As part of a series of studies of guhua
(ancient Chinese painting) in a developing global market in the early
20th century, this paper focuses on the movement of guhua in
two collections of E. A. Strehlneek a hitherto shadowy European
dealer who resided in Shanghai from the 1890s to 1940s. In their movements
to the two extremities of the Eurasian continent, Strehlneek's collections
exemplify new trends in the exporting of guhua abroad, in the
developments of innovative marketing, and in the fostering of foreign
appreciation of guhua.
Strehlneek's first collection was privately
sold in Shanghai in 1913 to Klas Fåhraeus a Swedish collector and
then resold in Stockholm after Fåhraeus's death in 1926, in the
city's gallery auction of Chinese art. In addition to participating
in the 1914 China art exhibition patronized by the Swedish Crown Prince,
and another exhibition of Chinese art in Stockholm University in 1918,
the auction helped to promote Scandinavian interest in China's thousand-year-long
pictorial art tradition, as well as to develop an enthusiasm for sinology
and collecting guhua.
The second collection Strehlneek brought
with him in 1929 from Shanghai to Tokyo with the intent of using the
Nyûsatsu a closed auction organization of art dealers
controlled by the Tokyo Bijutsu Kurabu (Tokyo Art Club) as a way
of expanding his business into a broader world market. Failing to join
the exclusive Nyûsatsu, he eventually sold the collection
through an exhibition, a marketing strategy that the Japanese had introduced
into Shanghai as early as 1908. In Japan, however, this was the first
exhibition of a solely private Chinese art and antique collection in
that Kurabu to be organized by a non-Japanese collector, recognition
of the importance of the Tokyo art market for the overseas trade in
guhua.
In contrast to the conventional store
dealership in Shanghai, both the public art auction in Stockholm and
the attempt to reach the world through tapping into the closed Tokyo
Nyûsatsu were unprecedented in the trading of guhua.
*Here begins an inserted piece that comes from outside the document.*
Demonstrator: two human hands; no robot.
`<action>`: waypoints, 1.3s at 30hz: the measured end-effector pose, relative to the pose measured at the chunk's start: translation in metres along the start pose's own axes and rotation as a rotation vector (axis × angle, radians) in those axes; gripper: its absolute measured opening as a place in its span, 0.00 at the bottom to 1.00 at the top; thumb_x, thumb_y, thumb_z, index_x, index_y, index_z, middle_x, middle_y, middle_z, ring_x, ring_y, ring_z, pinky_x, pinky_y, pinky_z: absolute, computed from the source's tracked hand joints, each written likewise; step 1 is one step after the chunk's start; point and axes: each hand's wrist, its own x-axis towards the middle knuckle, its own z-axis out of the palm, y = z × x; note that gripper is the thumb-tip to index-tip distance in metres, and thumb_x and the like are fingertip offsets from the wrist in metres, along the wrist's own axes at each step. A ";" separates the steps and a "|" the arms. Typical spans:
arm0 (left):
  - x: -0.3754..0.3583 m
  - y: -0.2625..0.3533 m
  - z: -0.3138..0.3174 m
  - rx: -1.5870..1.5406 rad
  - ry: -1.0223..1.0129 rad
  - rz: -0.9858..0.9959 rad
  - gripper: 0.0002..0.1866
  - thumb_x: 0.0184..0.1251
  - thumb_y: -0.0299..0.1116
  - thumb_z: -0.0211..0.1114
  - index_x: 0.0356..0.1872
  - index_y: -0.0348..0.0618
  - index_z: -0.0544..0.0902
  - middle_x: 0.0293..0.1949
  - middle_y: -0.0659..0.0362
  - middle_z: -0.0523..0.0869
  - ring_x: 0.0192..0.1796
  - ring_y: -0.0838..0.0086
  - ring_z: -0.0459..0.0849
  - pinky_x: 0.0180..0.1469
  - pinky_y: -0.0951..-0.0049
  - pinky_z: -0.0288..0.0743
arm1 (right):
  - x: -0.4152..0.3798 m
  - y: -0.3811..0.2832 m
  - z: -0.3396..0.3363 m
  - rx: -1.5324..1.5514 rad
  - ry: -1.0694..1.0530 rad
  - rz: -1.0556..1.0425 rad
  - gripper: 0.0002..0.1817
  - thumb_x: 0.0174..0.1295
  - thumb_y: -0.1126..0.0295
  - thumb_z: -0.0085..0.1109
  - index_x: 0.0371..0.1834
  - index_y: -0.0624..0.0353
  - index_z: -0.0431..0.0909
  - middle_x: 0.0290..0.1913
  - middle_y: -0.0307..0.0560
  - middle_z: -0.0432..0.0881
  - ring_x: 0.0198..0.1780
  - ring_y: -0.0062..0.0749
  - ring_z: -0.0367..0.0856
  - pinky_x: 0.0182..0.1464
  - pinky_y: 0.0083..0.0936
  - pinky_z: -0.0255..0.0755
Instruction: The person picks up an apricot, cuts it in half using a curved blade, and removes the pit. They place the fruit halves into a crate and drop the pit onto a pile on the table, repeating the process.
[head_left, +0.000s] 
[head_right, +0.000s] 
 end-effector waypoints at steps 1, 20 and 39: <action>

Stimulated by the combined efforts of the Eastern and Western collectors
and dealers particularly Strehlneek's contacts the Chinese
art market was no longer localized. Strehlneek's two collections, moreover,
fostered Western appreciation of very diverse aestheticsboth the
refined brushwork of Chinese literati connoisseurship, as well as genres
that connoisseurship had excluded notably, meiren (paintings
of beautiful women), yirong (posthumous portraits), and the Zhe
School painting. Among the pioneers who had made guhua known
to the West, Strehlneek helped to remap the history of Chinese pictorial
art. Furthermore, the appreciation of guhua that he helped to
foster in the West in turn gave confidence to Shanghai guohua
(Chinese national-style painting) artists in their own tradition when
faced with increasing Westernization.
Thus, Strehlneek made significant, if
up to now little acknowledged, contributions to the promotion of guhua
into the world's changing cultural spaces.